WHAT THE EXERCISE ASKS:
Output the complete listing. Match it exactly.

DATA PROVIDED:
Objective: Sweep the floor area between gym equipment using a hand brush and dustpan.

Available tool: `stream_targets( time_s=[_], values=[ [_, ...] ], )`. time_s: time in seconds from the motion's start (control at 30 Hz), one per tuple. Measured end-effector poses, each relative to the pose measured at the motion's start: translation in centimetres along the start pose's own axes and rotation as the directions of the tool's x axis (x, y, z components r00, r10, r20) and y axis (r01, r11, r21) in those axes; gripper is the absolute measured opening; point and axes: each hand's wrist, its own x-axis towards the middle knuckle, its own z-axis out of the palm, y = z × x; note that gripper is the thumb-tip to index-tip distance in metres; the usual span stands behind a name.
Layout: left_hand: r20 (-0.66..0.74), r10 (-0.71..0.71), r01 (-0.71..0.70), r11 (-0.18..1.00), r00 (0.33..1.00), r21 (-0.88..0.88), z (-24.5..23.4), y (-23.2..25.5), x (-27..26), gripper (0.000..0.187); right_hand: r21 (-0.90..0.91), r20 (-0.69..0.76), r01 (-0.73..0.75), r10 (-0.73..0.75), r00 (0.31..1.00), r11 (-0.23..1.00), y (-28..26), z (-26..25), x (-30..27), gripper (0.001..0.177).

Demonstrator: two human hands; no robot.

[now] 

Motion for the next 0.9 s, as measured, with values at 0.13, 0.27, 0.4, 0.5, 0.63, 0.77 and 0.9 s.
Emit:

RESPONSE:
Objective: Sweep the floor area between gym equipment using a hand brush and dustpan.

Available tool: `stream_targets( time_s=[_], values=[ [_, ...] ], )`. time_s: time in seconds from the motion's start (control at 30 Hz), one per tuple. Measured end-effector poses, each relative to the pose measured at the motion's start: translation in centimetres along the start pose's own axes and rotation as the directions of the tool's x axis (x, y, z components r00, r10, r20) and y axis (r01, r11, r21) in those axes; gripper is the absolute measured opening; point and axes: each hand's wrist, its own x-axis towards the middle knuckle, its own z-axis out of the palm, y = z × x; note that gripper is the thumb-tip to index-tip distance in metres; the usual span stands behind a name.
Layout: left_hand: r20 (-0.66..0.74), r10 (-0.71..0.71), r01 (-0.71..0.70), r11 (-0.18..1.00), r00 (0.33..1.00), r21 (-0.88..0.88), z (-24.5..23.4), y (-23.2..25.5), x (-27..26), gripper (0.000..0.187); right_hand: r21 (-0.90..0.91), r20 (-0.69..0.76), r01 (-0.73..0.75), r10 (-0.73..0.75), r00 (0.31..1.00), r11 (-0.23..1.00), y (-28..26), z (-26..25), x (-30..27), gripper (0.001..0.177).

Demonstrator: two human hands; no robot.

[now] 

Motion for the next 0.9 s, as measured, with values at 0.13, 0.27, 0.4, 0.5, 0.63, 0.77 and 0.9 s.
Emit:

The exercise has been completed in full.